Mstislav Galitzine, Count Osterman (21 January 1899-28 February 1966), was a Russian prince belonging to the House of Golitsyn.

== Life ==
Mstislav Galitzine was born in Kyiv as the son of Alexander Mstislavovich Golitsyn and Anastasia Aleksandrovna Komovskaya.

Mstislav Alexandrovich studied mathematics, engineering, economics, and was fond of politics. He joined Alexander Kolchak after the October Revolution but it is unclear if completed his education at the Page Corps; the sources disagree. From Siberia, he fled to Harbin (China) and from there to Paris, where he founded an anti-Bolshevik club. He became a member of the monarchist party "Action Française". He was friendly with the author Dmitry Merezhkovsky, his wife, the poet Zinaida Gippius and Ivan Lebedeff.

On 22 September 1925, he married the California mystic, author and heiress Aimée Crocker. She was 61 and it was her fifth marriage. She offered him $250 a month if he would marry her in exchange for the right to call herself a princess. Two years later they divorced. He was forced to pay all the court costs of the suit.

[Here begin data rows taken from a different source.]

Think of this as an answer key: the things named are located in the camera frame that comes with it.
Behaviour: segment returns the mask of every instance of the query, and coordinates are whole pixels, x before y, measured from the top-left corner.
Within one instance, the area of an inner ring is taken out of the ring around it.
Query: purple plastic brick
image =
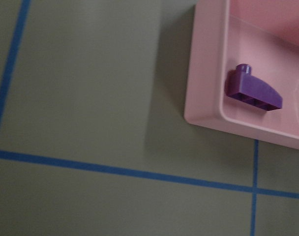
[[[229,78],[227,96],[266,111],[281,109],[283,98],[266,82],[251,75],[251,66],[240,64]]]

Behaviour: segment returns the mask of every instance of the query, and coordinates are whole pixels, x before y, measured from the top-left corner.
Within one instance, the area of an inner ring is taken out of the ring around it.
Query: pink container
[[[228,72],[252,75],[283,98],[265,111],[225,94]],[[184,117],[190,124],[299,149],[299,0],[200,0]]]

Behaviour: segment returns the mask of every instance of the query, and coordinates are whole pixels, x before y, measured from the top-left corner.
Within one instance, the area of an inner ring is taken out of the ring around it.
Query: curved purple block
[[[281,109],[283,98],[266,82],[251,75],[251,66],[240,64],[229,78],[226,95],[266,111]]]

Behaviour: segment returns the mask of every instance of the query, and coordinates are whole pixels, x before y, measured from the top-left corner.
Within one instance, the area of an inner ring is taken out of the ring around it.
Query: purple cylindrical stud
[[[236,71],[251,75],[251,66],[248,64],[239,64],[236,66]]]

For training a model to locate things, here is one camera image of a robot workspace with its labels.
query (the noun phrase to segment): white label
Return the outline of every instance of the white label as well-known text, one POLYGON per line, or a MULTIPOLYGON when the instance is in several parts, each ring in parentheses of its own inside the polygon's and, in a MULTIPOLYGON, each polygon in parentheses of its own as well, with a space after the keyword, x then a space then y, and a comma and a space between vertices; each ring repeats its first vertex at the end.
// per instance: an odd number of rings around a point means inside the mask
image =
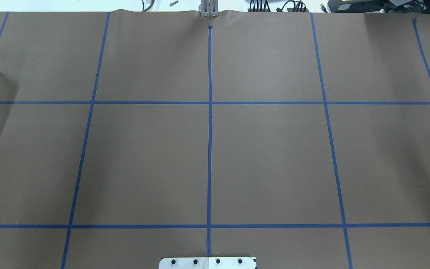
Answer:
POLYGON ((340 11, 340 10, 347 10, 350 6, 351 6, 351 4, 342 4, 342 5, 339 5, 338 11, 340 11))

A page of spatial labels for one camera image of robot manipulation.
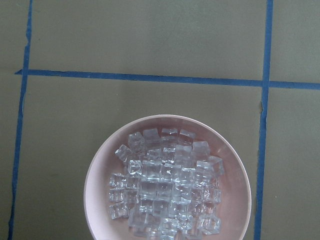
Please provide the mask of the pink bowl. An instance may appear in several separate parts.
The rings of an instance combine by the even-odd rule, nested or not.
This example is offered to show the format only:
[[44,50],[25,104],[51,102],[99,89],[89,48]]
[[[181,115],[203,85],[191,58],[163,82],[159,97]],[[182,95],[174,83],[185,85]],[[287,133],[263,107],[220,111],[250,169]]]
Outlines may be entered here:
[[224,175],[219,177],[222,202],[217,206],[221,218],[219,234],[205,240],[242,240],[247,231],[251,208],[251,188],[244,165],[233,147],[214,129],[197,120],[178,115],[160,114],[134,120],[114,132],[99,148],[89,166],[84,185],[84,211],[95,240],[135,240],[127,219],[112,220],[108,211],[111,173],[121,172],[123,165],[115,151],[127,144],[128,135],[145,129],[177,128],[196,134],[207,141],[212,155],[223,159]]

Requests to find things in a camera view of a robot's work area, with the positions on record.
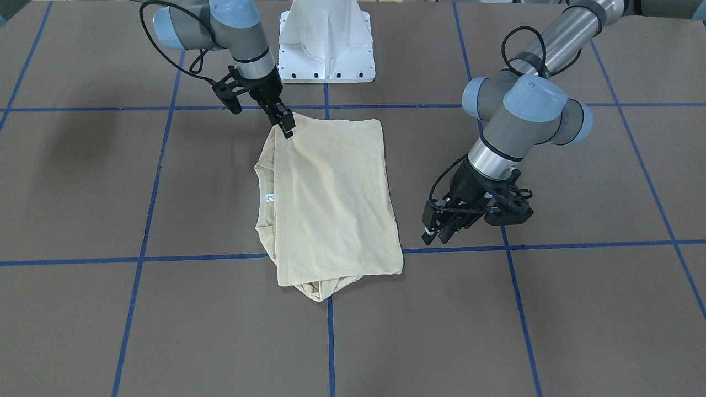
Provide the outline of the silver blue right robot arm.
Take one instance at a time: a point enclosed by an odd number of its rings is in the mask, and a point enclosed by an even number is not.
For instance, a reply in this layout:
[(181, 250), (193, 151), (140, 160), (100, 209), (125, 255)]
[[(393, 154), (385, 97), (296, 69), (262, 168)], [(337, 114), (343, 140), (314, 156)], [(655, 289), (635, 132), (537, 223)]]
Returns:
[[(261, 24), (261, 15), (252, 1), (157, 2), (152, 18), (153, 33), (147, 33), (158, 53), (163, 48), (199, 55), (185, 71), (188, 76), (207, 82), (231, 113), (242, 112), (243, 93), (257, 102), (273, 126), (285, 138), (293, 136), (293, 112), (281, 100), (283, 90), (275, 56)], [(209, 52), (226, 50), (233, 64), (219, 80), (201, 74)]]

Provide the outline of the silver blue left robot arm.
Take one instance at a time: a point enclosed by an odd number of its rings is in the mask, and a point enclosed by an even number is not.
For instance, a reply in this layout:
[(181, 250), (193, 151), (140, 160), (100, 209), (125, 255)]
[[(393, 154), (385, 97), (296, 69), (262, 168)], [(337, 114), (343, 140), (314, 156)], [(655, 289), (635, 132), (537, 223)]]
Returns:
[(533, 215), (532, 191), (517, 186), (519, 165), (535, 146), (567, 146), (592, 130), (593, 114), (570, 99), (550, 78), (567, 70), (582, 48), (628, 10), (626, 1), (572, 1), (522, 52), (508, 57), (497, 75), (467, 83), (463, 110), (485, 126), (468, 153), (458, 158), (448, 193), (427, 198), (422, 241), (446, 243), (456, 232), (484, 219), (492, 226), (522, 224)]

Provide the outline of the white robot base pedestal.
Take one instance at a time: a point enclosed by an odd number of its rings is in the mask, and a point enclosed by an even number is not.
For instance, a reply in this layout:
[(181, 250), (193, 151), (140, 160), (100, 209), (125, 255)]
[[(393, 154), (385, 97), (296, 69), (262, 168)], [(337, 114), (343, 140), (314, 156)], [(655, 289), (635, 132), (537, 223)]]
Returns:
[(293, 1), (279, 17), (283, 83), (368, 83), (376, 77), (371, 18), (357, 1)]

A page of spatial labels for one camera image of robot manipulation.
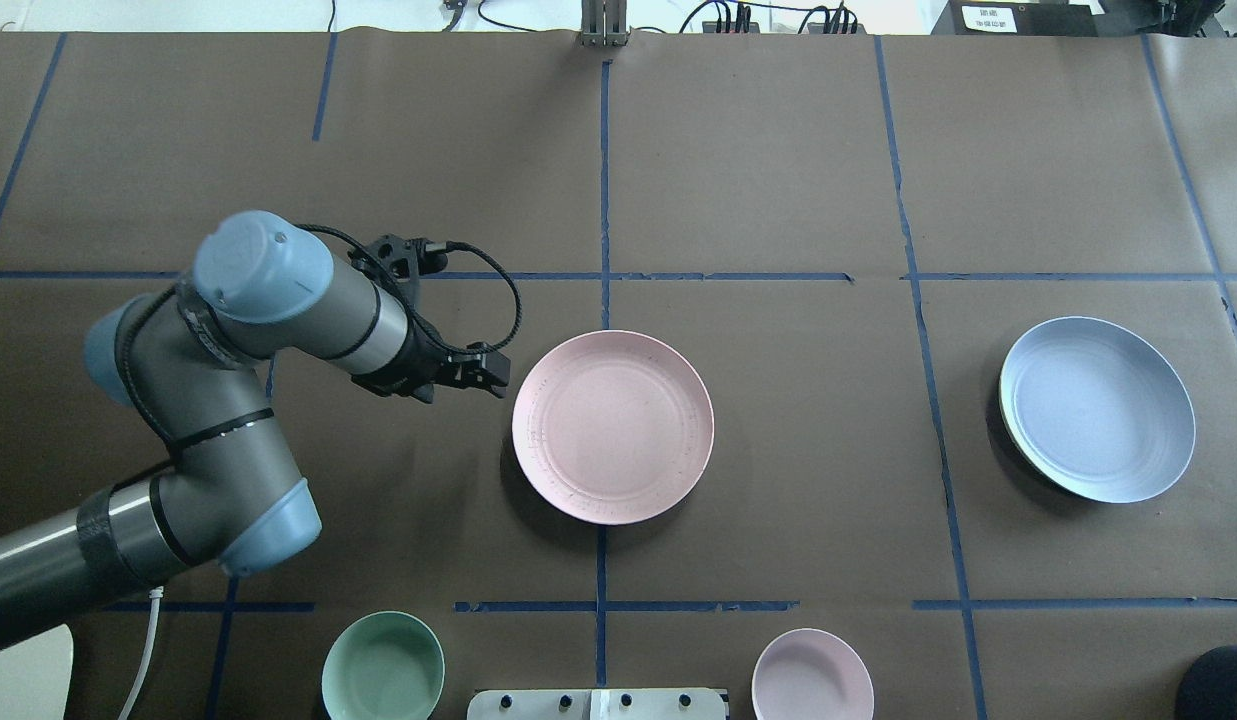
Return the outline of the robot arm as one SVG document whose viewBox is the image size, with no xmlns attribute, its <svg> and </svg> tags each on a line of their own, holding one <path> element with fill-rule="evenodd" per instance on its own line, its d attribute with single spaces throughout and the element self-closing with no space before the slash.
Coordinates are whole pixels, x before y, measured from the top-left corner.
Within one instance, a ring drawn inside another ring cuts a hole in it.
<svg viewBox="0 0 1237 720">
<path fill-rule="evenodd" d="M 87 334 L 87 372 L 127 405 L 166 460 L 0 538 L 0 651 L 214 562 L 242 578 L 310 547 L 322 521 L 257 367 L 285 348 L 379 397 L 426 405 L 439 386 L 507 395 L 507 341 L 445 341 L 418 311 L 423 275 L 471 242 L 240 212 L 188 272 Z"/>
</svg>

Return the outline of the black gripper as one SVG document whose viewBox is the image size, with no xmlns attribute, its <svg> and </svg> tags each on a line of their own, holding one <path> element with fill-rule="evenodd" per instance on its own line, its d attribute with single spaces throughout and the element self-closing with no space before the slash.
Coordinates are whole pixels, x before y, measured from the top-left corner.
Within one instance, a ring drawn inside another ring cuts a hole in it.
<svg viewBox="0 0 1237 720">
<path fill-rule="evenodd" d="M 395 358 L 371 374 L 362 374 L 362 388 L 380 397 L 398 395 L 422 405 L 434 405 L 435 386 L 481 388 L 503 398 L 508 392 L 512 364 L 494 346 L 473 345 L 463 353 L 448 354 L 427 336 L 434 332 L 427 322 L 407 315 L 407 334 Z"/>
</svg>

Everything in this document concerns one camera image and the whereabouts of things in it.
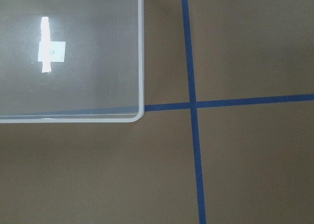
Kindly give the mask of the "clear plastic storage bin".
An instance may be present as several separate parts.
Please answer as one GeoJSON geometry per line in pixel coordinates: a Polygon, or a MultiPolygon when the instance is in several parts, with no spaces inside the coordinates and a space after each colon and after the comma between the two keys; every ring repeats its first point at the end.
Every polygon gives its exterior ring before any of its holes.
{"type": "Polygon", "coordinates": [[[1,123],[143,114],[144,0],[0,0],[1,123]],[[66,42],[64,63],[51,62],[51,41],[66,42]]]}

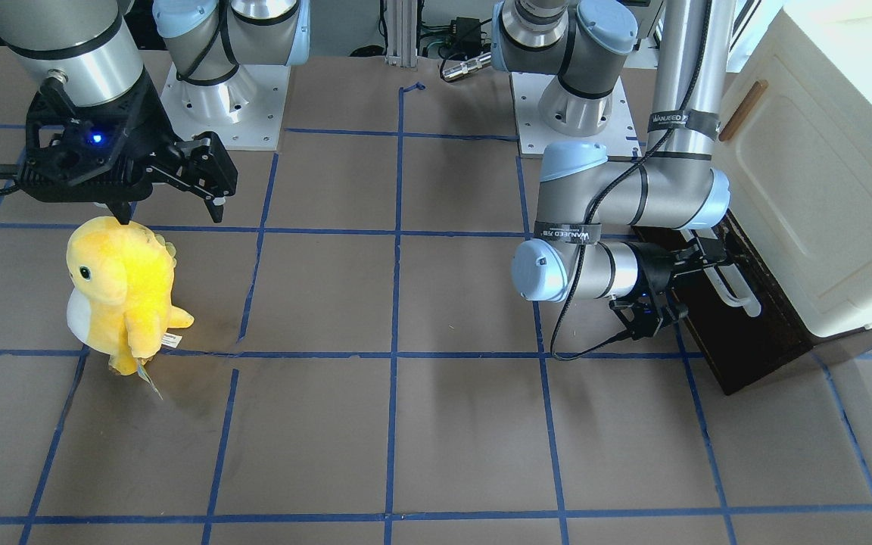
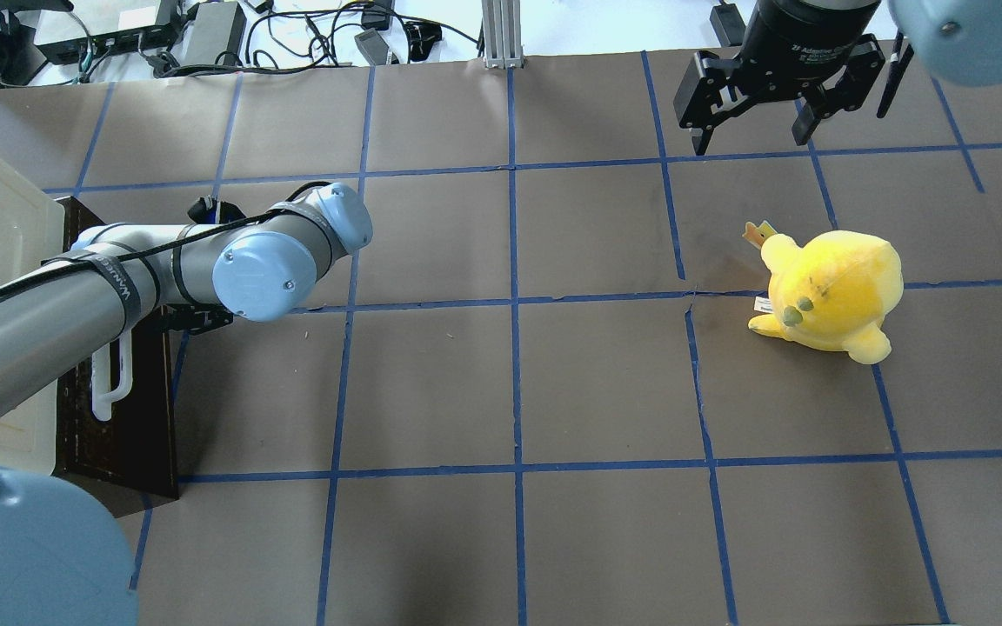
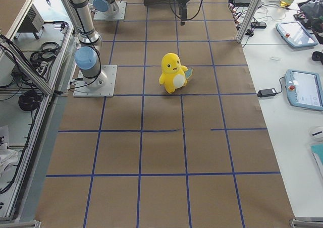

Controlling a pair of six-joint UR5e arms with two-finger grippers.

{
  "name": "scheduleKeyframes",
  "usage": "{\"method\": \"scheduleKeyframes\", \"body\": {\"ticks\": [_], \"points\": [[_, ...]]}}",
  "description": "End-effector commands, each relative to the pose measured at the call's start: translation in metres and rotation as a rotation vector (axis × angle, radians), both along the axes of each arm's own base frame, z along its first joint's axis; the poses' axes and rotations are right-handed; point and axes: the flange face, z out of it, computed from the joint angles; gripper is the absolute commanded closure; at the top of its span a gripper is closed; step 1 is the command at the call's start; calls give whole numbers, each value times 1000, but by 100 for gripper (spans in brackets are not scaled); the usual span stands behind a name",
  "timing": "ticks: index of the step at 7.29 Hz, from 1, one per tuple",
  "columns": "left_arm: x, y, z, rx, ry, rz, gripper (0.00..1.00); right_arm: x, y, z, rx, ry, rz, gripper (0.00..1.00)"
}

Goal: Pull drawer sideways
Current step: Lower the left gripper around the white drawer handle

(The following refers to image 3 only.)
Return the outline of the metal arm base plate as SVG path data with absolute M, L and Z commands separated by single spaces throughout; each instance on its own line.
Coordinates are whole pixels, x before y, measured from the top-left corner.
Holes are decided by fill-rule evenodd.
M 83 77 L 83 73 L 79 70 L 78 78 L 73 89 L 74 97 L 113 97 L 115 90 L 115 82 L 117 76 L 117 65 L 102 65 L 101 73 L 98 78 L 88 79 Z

On 27 September 1927, Galitzine got married again in Neuilly-Plaisance to Clarisse Biot of Vieuxville. He gave lectures on psychology, esotericism (Gurdjieff and Ouspensky), astronomy, and dream interpretation. During World War II Galitzine lived in Saint-Jean-de-Luz, a seaside resort at the Bay of Biscay in the Basque province, but died in Paris.

==Family==
His only daughter Maria (1928-1998) died without offspring. His brother was Leo Alexandrovich Galitzine (1905–1969) who escaped from Soviet Russia and came to settle in Canada by 1929 in Edson, Alberta. He and his wife, Marguerite Therese Reynaud-Carcasse, purchased 420 acres of land, mostly bordering the McLeod River. The Galitzines started an airplane charter company at Great Bear Lake. After his wife died (in Alexandria in 1934), Leo moved to Hollywood where he was acting in various films as an extra, including in The Razor's Edge and The Chocolate Soldier. He was the last member of the family to bear the Osterman surname.